Tino Pertierra

Risa en la oscuridad

Si una granada soviética puede convertir a un prusiano en un tazón de sopa, como suelta un personaje abyecto de la película, el humor explosivo de Armando Iannucci puede hacer que un monstruo como Stalin resulte patético y cómico. Sin dejar de ser terrorífico. Algo que, por ejemplo, no lograba Chaplin en su sátira sobre Hitler. O Lubitsch en Ser o no ser. En ellas, la bestia humana era ridícula pero no daba miedo y sus salvajadas no eran visibles. Iannucci no se anda con planos calientes. En una escena escalofriante, un prisionero es ejecutado de un tiro. Un segundo después, llega la orden de amnistía decretada tras la muerte de Stalin y el hombre al que le esperaba la siguiente bala mira, entre aliviado y horrorizado, el cuerpo fuera de campo de quien le precedía en la siniestra línea de la muerte. No es la única vez que Iannucci logra una incómoda y valiente alianza entre contrastes.
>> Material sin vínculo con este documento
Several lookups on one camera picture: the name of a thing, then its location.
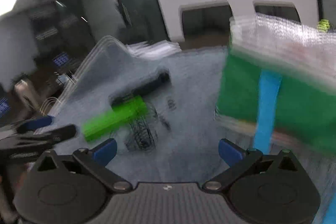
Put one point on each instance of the yellow black glove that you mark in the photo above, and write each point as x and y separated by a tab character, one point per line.
323	25

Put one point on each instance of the green glasses case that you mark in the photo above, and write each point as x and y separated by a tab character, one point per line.
113	119

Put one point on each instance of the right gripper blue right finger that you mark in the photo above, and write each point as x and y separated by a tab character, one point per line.
240	162

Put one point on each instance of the white papers on table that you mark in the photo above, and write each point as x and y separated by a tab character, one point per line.
154	51

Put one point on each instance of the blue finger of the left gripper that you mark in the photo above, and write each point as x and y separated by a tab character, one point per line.
56	134
34	124

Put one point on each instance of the black office chair right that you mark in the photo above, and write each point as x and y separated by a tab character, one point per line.
281	10

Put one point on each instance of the green insulated bag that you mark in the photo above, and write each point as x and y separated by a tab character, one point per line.
278	82

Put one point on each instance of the dark blue zipper pouch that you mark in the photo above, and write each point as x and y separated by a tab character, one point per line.
151	85

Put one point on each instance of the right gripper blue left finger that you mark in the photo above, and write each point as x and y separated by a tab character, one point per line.
94	162

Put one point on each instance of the grey fleece blanket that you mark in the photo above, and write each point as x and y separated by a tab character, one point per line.
173	148

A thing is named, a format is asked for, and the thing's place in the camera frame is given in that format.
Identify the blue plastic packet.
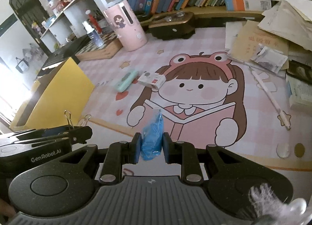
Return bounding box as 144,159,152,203
141,109,164,161

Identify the binder clip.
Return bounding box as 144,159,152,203
63,109,92,128

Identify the pink cartoon desk mat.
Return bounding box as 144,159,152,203
79,28,311,171

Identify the yellow cardboard box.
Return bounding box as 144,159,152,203
10,58,95,131

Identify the mint green case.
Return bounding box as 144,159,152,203
114,70,139,93

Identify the small white red box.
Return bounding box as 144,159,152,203
137,71,166,91

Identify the silver coin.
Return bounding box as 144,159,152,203
276,143,290,159

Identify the white pink pen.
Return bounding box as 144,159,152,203
249,67,291,131

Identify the wooden chessboard box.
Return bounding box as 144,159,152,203
75,32,123,61

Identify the black electronic keyboard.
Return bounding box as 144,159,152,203
37,35,90,78

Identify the white spray bottle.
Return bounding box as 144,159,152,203
82,21,104,48

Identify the gold coin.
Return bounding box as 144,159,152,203
294,143,305,158

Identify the dark wooden organizer box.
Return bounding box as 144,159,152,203
143,11,195,40

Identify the pink cylindrical container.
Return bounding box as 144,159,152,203
104,0,148,51

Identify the stack of papers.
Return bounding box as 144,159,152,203
230,0,311,66

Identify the white shelf unit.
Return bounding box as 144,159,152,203
41,0,123,52

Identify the orange white box lower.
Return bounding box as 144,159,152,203
224,0,272,11

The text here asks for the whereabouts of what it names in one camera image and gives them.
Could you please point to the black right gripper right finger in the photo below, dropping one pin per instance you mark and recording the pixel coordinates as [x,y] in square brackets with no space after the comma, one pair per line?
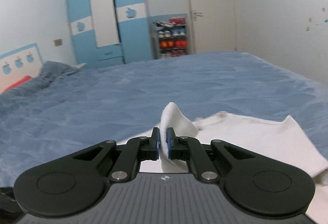
[255,184]

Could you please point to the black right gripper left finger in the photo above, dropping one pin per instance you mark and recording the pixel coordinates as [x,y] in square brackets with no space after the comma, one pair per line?
[76,182]

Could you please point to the white t-shirt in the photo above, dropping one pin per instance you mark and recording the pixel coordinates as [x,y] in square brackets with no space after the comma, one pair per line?
[284,141]

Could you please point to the blue bedspread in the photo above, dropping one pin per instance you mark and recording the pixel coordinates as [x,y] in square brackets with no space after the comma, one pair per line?
[64,109]

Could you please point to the blue white headboard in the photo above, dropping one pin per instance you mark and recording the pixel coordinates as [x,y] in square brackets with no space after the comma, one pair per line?
[18,63]

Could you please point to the shoe rack with shoes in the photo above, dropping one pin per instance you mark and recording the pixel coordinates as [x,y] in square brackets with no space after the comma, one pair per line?
[171,37]

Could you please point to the white door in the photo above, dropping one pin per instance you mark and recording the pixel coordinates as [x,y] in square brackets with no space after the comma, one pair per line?
[214,25]

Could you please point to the blue and white wardrobe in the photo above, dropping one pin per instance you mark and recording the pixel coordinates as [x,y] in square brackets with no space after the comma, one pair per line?
[109,32]

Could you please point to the brown wall switch plate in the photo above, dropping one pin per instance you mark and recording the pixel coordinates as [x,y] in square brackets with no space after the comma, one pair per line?
[58,42]

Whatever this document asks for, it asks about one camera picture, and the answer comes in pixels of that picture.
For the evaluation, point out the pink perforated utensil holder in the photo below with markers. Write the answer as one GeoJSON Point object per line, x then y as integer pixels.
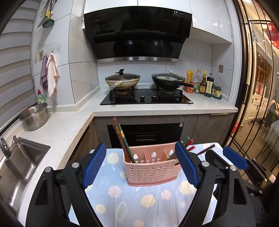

Se ríe de sus personajes pero, ojito, no olvidemos que son grotescos a la par que sanguinarios. Nada que ver con lo que ofrece en la serie Veep, un cuento de niños comparado con el vitriolo a chorro que lanza en esta sátira feroz donde no queda títere con cabeza. Solo hay alguna concesión sentimental cuando se decide aplicar una ración de justicia poética y Stalin se va al otro barrio mientras lee el mensaje crítico que una mujer rebelde logró colarle en una grabación musical. Conforta imaginar que lo último que vio el genocida soviético fueron palabras hostiles, aunque se las tomara a risa. Una vez muerto el asesino, el Kremlin se convierte en un gigantesco escenario de un vodevil donde la ambición, la crueldad y la estupidez de quienes se pelean por el poder vacante alimentan un carrusel donde lo ridículo y lo siniestro se mezclan con un despliegue brutal de talento, sobre todo en la escritura y en la interpretación.